Although it remains unknown if these mechanisms cause or are consequences of the condition, they appear to be linked to the pathophysiology of ADHD and are evident in affected individuals. Their possible roles are discussed in more detail below.
Due to the efficacy of medications such as psychostimulants and noradrenergic tricyclics in the treatment of ADHD, neurotransmitters such as dopamine and noradrenaline have been suggested as key players in the pathophysiology of ADHD.
These medications work to reduce the symptoms of ADHD by helping to facilitate the release and function of the dopamine or noradrenaline neurotransmitters. For this reason, a deficiency in neural transmission may be linked to the pathophysiology and symptoms of ADHD.
Other research based on adults with ADHD has also supported the theory of involvement of neurotransmitters. Depressed dopamine activity has been associated with the condition, and has been identified in affected individuals with the use of positive electron transmission (PET) scans.
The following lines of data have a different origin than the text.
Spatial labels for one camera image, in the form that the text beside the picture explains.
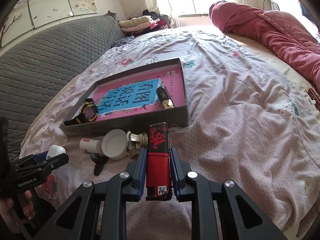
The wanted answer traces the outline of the person's left hand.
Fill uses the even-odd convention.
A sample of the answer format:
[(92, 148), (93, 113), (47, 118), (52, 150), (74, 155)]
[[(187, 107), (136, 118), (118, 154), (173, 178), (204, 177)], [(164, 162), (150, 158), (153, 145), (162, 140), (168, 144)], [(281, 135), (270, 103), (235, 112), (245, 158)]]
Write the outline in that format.
[[(34, 206), (31, 201), (32, 193), (27, 190), (23, 195), (24, 203), (22, 204), (22, 209), (24, 216), (27, 218), (24, 222), (30, 221), (35, 217)], [(5, 222), (6, 226), (12, 233), (20, 233), (20, 229), (17, 225), (16, 220), (13, 219), (10, 214), (10, 210), (13, 209), (14, 200), (12, 198), (1, 199), (1, 217)]]
The frontal and prefrontal regions of the brain, as well as possibly the parietal lobe and cerebellum, are thought to be associated with ADHD. These structural areas have been identified with magnetic resonance imaging (MRI), as some research has shown that children with ADHD tended to have altered activation of the brain when performing certain tasks.
Deformations of the basal ganglia nuclei in children with ADHD may also be involved. In general, children with more severe deformations tend to have worse symptoms. This theory may be supported by the efficacy of stimulant drugs in treating ADHD, which may help to reduce the deformations.
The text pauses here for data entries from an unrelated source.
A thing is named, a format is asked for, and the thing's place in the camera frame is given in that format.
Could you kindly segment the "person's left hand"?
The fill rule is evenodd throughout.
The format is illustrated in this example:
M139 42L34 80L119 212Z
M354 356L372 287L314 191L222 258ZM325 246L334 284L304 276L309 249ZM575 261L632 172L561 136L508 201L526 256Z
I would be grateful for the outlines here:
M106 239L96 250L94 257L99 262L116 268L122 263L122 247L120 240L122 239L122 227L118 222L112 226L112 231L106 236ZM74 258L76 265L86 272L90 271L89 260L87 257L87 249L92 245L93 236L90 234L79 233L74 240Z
Additionally, some research has shown that children who are more hyperactive or impulsive have a slower rate of cortical thinning in the brain, which is most evident in the prefrontal regions of the brain. This is characteristic of ADHD throughout adolescence.
ADHD is also linked to some neurophysiological deficits and abnormalities in cognitive function. These deficits may usually be seen in the resting brain but the Default-Mode-Network (DMN) activity may be involved, which is key in the region of the brain used to process tasks. As a result, affected individuals are likely to have difficulty in regulating and maintaining attention.
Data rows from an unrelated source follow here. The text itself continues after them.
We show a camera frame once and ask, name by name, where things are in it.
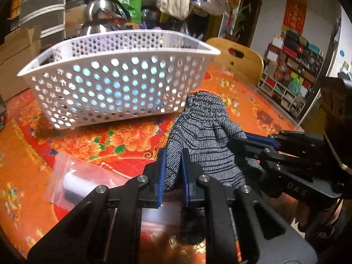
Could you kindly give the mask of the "grey knitted work glove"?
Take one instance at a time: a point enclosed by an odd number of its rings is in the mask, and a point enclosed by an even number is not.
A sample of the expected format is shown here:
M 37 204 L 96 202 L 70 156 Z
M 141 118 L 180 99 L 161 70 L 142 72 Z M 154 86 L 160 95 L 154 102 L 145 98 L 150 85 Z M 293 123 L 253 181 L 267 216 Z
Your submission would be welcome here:
M 246 138 L 242 128 L 231 121 L 223 100 L 208 91 L 193 91 L 184 111 L 175 119 L 167 142 L 164 191 L 177 187 L 181 177 L 181 152 L 188 149 L 190 160 L 205 174 L 225 186 L 255 187 L 263 169 L 255 159 L 233 154 L 227 147 L 232 138 Z

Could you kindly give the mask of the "white perforated plastic basket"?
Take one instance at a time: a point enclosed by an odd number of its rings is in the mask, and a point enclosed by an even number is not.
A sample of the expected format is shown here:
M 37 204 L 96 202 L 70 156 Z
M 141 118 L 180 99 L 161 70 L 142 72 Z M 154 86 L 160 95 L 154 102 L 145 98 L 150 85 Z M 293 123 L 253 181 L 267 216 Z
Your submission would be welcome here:
M 58 130 L 179 112 L 220 51 L 170 30 L 119 30 L 57 43 L 18 73 Z

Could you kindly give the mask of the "clear zip bag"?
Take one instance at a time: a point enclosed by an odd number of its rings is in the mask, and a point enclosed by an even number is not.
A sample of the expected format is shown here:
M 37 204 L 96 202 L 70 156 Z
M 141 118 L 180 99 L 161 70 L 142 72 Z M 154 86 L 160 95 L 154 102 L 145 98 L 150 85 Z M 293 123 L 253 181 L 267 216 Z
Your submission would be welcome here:
M 104 165 L 93 165 L 63 151 L 55 156 L 44 199 L 64 210 L 72 210 L 99 185 L 124 185 L 130 177 Z

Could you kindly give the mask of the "shelf of colourful boxes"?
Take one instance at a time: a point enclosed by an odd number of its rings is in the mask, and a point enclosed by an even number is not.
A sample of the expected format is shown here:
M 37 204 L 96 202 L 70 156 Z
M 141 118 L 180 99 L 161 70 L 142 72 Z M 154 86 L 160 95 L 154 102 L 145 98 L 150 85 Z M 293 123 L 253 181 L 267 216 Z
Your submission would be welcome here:
M 302 115 L 324 62 L 321 50 L 293 29 L 275 36 L 257 86 L 292 118 Z

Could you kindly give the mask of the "right wooden chair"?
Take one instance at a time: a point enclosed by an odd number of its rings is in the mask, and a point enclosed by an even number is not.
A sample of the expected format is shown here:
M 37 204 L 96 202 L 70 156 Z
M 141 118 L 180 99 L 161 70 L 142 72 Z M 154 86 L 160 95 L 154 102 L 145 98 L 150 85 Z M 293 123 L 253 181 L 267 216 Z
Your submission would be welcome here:
M 248 84 L 258 84 L 264 70 L 264 61 L 257 52 L 224 38 L 210 38 L 206 43 L 221 52 L 215 57 L 214 64 Z

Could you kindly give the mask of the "upper stainless steel kettle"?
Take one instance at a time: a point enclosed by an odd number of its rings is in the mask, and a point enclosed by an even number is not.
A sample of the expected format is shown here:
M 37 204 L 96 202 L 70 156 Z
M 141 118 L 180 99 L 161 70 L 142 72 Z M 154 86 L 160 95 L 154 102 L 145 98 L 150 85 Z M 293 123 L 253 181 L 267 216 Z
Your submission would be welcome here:
M 108 18 L 131 22 L 129 11 L 118 0 L 90 0 L 86 6 L 83 19 L 85 23 L 98 22 Z

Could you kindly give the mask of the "stainless steel kettle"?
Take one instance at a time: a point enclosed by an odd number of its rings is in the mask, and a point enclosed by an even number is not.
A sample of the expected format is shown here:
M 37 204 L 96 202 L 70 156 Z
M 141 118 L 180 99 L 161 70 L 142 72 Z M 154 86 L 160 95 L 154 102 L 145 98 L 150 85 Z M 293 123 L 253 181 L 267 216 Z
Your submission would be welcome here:
M 129 11 L 118 0 L 90 0 L 86 6 L 83 19 L 85 23 L 98 22 L 108 18 L 131 22 Z
M 92 35 L 95 33 L 106 33 L 114 32 L 117 30 L 129 30 L 132 29 L 131 25 L 116 24 L 112 22 L 108 23 L 86 23 L 82 26 L 79 36 Z

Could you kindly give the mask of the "lower stainless steel kettle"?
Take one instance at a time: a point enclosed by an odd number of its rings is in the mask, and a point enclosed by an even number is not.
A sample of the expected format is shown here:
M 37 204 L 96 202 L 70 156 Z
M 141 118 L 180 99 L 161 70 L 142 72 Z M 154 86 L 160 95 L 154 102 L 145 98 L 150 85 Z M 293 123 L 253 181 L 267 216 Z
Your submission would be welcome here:
M 79 36 L 92 35 L 95 33 L 106 33 L 114 32 L 117 30 L 129 30 L 132 29 L 131 25 L 116 24 L 112 22 L 108 23 L 86 23 L 82 26 Z

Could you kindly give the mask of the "brown cardboard box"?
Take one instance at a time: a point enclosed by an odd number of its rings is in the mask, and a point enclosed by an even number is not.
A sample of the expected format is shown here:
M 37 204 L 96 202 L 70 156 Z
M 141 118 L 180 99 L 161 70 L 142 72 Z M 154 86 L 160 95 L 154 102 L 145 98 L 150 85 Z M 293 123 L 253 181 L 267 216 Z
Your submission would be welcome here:
M 18 28 L 5 36 L 1 45 L 0 94 L 4 101 L 11 99 L 28 85 L 17 73 L 40 53 L 40 26 Z

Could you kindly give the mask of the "red wall scroll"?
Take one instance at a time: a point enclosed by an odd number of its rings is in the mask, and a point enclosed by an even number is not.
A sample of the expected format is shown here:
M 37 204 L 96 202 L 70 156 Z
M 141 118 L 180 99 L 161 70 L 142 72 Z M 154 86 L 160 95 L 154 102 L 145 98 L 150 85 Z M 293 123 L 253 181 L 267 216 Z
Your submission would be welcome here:
M 303 33 L 307 13 L 306 0 L 286 0 L 285 14 L 283 17 L 282 30 L 295 30 Z
Cognitive top-down executive control is thought to help monitor memory, cognitive flexibility and inhibition. This is particularly important when individuals are performing complex tasks that have high adaptation and effort demands.
Abnormalities in the function of this system may be seen in patients with ADHD and lead to the symptoms characteristic of the condition. This may include slow or variable reaction times when performing certain tasks and an increase in the number of errors made.